Santiago Iglesias, now 61, had $8,410 reported confiscated in November 2008 when police arrested him on cocaine and other charges. About a year later, after prosecutors dropped the drug charge, a judge ordered the money returned.
Police could find only $5,490 of it and acknowledged $2,920 — 29 $100 bills, three $5 bills and five $1 bills — went missing.
On Sunday, attorney Bill Price, who has represented Iglesias in the past, said he has been informed he will be receiving a check this week on Iglesias’ behalf. He also apparently will be getting a 50-piece set of chef’s knives and a gun seized in the case.
Lynn Haven attorney Rob Jackson confirmed the check and property are on the way, as ordered.
The state Department of Law Enforcement’s investigation into what happened remained “active and ongoing” Friday, according to department spokesman Mike Morrison.

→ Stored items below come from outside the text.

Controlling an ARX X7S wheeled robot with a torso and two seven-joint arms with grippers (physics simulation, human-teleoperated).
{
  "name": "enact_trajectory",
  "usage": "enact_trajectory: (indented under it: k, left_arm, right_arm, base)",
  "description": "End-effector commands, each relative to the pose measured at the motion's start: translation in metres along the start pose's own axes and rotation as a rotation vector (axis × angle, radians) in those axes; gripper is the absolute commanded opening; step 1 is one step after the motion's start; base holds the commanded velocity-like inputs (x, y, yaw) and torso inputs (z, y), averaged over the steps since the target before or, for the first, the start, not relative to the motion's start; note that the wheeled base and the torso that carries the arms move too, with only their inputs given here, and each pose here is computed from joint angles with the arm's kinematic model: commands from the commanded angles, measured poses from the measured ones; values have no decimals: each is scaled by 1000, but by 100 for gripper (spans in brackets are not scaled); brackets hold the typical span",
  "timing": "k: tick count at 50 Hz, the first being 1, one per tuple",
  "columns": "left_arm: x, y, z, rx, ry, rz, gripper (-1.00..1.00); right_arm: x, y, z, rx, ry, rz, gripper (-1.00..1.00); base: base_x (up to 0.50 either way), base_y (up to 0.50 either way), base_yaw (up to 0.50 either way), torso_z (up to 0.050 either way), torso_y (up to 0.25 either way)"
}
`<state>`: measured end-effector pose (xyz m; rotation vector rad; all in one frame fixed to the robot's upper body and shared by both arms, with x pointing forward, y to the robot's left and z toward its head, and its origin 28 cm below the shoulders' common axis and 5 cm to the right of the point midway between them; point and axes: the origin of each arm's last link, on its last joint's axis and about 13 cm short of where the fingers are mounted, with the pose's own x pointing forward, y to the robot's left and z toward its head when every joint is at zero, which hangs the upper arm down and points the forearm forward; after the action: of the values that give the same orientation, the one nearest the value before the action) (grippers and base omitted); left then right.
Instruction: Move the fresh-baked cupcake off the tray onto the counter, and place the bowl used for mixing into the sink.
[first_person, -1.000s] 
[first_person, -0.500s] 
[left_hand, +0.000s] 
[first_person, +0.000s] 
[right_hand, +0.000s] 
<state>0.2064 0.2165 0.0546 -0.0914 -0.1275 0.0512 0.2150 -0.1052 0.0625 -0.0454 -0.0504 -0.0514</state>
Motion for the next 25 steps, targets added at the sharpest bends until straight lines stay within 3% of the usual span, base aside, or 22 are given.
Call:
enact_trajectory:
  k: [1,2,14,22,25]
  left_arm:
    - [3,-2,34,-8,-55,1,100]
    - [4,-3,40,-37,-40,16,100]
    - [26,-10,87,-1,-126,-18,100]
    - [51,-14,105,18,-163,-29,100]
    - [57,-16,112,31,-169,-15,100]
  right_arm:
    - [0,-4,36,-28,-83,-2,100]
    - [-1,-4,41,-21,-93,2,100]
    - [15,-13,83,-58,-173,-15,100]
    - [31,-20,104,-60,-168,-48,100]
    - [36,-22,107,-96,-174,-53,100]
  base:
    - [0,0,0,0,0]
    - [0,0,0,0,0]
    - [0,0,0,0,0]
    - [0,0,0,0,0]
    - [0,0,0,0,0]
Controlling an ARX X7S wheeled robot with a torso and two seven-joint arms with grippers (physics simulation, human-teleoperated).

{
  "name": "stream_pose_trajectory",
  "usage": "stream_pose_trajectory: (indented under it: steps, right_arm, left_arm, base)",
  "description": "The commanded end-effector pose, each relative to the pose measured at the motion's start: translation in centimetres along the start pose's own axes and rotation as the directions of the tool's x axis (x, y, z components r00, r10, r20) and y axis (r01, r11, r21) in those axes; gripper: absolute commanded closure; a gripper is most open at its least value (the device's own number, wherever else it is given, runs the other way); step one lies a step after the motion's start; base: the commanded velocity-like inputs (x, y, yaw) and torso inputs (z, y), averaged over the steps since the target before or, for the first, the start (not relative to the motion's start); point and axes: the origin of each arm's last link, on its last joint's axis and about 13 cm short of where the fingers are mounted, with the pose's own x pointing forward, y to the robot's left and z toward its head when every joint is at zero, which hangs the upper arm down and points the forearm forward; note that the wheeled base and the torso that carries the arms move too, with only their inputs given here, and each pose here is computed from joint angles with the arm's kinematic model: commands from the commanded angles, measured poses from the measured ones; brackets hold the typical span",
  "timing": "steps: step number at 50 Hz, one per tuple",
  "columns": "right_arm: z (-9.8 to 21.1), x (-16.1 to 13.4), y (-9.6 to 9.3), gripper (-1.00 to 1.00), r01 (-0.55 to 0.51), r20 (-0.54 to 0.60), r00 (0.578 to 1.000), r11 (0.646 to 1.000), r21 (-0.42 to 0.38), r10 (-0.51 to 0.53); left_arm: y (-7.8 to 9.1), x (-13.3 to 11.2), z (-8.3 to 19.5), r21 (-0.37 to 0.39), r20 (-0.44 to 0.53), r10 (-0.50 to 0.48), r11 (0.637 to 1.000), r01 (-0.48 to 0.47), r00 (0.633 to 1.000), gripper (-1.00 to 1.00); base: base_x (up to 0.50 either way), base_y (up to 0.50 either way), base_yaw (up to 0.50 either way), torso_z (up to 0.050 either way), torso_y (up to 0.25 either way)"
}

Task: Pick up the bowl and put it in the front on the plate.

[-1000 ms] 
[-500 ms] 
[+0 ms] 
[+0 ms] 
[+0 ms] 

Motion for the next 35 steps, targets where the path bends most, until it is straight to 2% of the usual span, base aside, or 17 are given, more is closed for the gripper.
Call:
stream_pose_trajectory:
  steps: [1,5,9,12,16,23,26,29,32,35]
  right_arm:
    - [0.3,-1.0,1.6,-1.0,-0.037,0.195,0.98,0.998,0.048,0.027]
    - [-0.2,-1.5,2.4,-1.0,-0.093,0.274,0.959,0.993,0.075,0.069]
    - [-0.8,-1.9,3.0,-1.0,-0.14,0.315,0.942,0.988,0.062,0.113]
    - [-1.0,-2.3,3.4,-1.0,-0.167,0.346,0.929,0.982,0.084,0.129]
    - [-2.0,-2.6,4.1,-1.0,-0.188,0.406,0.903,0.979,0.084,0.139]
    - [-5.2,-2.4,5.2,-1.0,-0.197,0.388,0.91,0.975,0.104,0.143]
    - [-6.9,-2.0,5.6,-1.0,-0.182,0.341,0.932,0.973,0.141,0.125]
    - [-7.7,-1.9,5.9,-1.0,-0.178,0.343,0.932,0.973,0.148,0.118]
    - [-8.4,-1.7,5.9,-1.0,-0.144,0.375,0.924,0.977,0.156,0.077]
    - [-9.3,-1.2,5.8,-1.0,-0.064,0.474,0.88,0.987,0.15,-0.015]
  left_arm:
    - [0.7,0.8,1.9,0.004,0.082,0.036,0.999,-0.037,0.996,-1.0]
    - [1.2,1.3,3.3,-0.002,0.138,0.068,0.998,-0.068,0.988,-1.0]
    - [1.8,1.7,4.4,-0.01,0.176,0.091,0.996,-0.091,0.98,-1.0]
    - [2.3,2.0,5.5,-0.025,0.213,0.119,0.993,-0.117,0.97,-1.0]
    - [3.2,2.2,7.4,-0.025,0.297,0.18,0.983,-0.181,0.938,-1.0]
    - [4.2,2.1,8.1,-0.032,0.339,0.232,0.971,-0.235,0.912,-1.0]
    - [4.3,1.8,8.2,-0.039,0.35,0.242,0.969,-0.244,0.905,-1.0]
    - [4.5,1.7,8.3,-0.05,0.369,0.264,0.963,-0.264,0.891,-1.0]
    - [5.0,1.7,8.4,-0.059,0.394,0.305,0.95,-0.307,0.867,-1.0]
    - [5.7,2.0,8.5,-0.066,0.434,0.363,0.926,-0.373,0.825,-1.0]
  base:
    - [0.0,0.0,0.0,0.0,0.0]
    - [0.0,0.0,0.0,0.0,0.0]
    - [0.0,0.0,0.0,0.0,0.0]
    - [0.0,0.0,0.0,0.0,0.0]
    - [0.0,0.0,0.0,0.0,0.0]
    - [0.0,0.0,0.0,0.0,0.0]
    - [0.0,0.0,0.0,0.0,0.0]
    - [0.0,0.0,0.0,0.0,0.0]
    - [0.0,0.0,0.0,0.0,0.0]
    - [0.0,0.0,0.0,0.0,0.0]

Iglesias, living in a halfway house in Pensacola since his release from federal prison camp, was glad to hear of the reimbursement Sunday but said he still plans to file a civil rights violation in federal court. He said police actually seized even more cash from him than they recorded in inventory.
Iglesias first was released from prison in 2007 after serving time for a cocaine trafficking operation based in Colombia. He admitted to “doing the logistics for a drug operation” but said he never sold or dealt drugs himself.
When Lynn Haven police arrested him in 2008, he went back to prison on a violation of his supervised release.
Prosecutors dropped charges of cocaine possession and possession of forged identification, but a misdemeanor drug paraphernalia charge remained.
“The Lynn Haven Police Department, I think, has more credibility issues than I have at this point,” Iglesias said when asked if he thinks people will believe him about the additional missing cash.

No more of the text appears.